Im still using z control and aluminums on my winter rides because NOTHING is better in mud or snow. But for normal use Ive gone to shimano


----------



## yogiprophet (Jan 9, 2006)

FWIW, I just switched back to Time after years with the eggbeaters. 
I started with the old ATAC Times which I still have. I like the New (to me) EX model which they don't make anymore but are still available through Nashbar and other places. They are the non-adjustable version of the SX. I've only been usin them a month or so, but they are super stable...much more than the eggbeaters. And I haven't released prematurely yet which happened all the time with the eggs.

I think some of the problem with the looseness could be the shoes. Pedals rely on the soles as a platform and when the soles wear out, any pedal will get sloppy.


----------



## fcojavier (Nov 7, 2006)

dan0 said:


> they all have tension adjustment now except for the aluminums and the z control
> they all have the top to bottom bar/ spring too so they unclip when struck from the bottom
> except the aluminums and zcontrol
> in my opinion except for the old style, aluminum and zcontrol they all suck now, very similar design to the crank bros. which also suck
> ...


Roc ATAC (without XS) have the same round bar/spring as the Z-Control, so no unexpected release.The Z´s are relatively cheap and confortable with more casual shoes.
Roc ATAC XS are more similar to CB. I´m using these in a road bike, hopefully they´ll not hit the ground.


----------



## Jim311 (Feb 7, 2006)

doismellbacon said:


> Yeah, me too. Just broke the spring in two on my trusty atac carbons from 8 or 9 years ago, and I don't like what I'm reading. :madman: Maybe I just need to look into rebuilding these.


If you do, will you let me know where you got the parts or if they're available at all? My springs are fine, but my bearings are getting dangerously close to being wasted.

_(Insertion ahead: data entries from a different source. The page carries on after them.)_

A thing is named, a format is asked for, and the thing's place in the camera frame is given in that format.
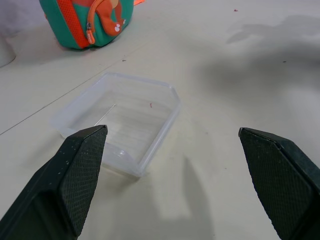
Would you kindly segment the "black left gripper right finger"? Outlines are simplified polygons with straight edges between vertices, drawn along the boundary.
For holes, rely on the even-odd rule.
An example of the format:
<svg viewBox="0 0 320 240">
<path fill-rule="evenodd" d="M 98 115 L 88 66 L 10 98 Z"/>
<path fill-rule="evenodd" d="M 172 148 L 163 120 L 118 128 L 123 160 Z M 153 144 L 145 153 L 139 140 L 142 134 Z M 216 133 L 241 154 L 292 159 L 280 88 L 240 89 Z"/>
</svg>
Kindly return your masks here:
<svg viewBox="0 0 320 240">
<path fill-rule="evenodd" d="M 238 132 L 254 189 L 282 240 L 320 238 L 320 169 L 291 140 L 252 128 Z"/>
</svg>

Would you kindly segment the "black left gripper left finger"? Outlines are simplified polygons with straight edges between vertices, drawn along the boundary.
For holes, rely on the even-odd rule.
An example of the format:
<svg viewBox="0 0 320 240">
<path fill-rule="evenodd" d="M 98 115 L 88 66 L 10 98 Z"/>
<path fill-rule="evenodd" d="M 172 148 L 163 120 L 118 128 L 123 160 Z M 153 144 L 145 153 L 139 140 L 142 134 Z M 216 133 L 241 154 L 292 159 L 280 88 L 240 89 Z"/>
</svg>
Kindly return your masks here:
<svg viewBox="0 0 320 240">
<path fill-rule="evenodd" d="M 2 240 L 76 240 L 95 194 L 106 125 L 68 136 L 38 169 L 0 221 Z"/>
</svg>

Edit: I searched Qbike and it brought up a few Ebay auctions for ceramic bearing kits in the 50 dollar range. Still they say they are for road riding or "relatively clean" riding conditions, and I don't fit either of those classifications. But it tells me that they are at least replaceable.


----------



## Jim311 (Feb 7, 2006)

Here is the response from Time customer service regarding my bearings.



> Hello,
> 
> The bearings are common size and can be ordered from various bicycle or bearing suppliers
> 
> ...


Not sure what they mean by internal needle bearing, as I have never actually opened the pedals myself.


----------



## spsoon (Jul 28, 2008)

I rode the old school ATAC since ~1998. When the bearings finally went, I got the cheapest ROC model. They feel just like the old ones, maybe even a little more secure. Could be that the spring was getting a little weak on my old pair.

My ROC does have the tension adjust. Any difference in the platform is not noticable, since the bars are in the way anyhow.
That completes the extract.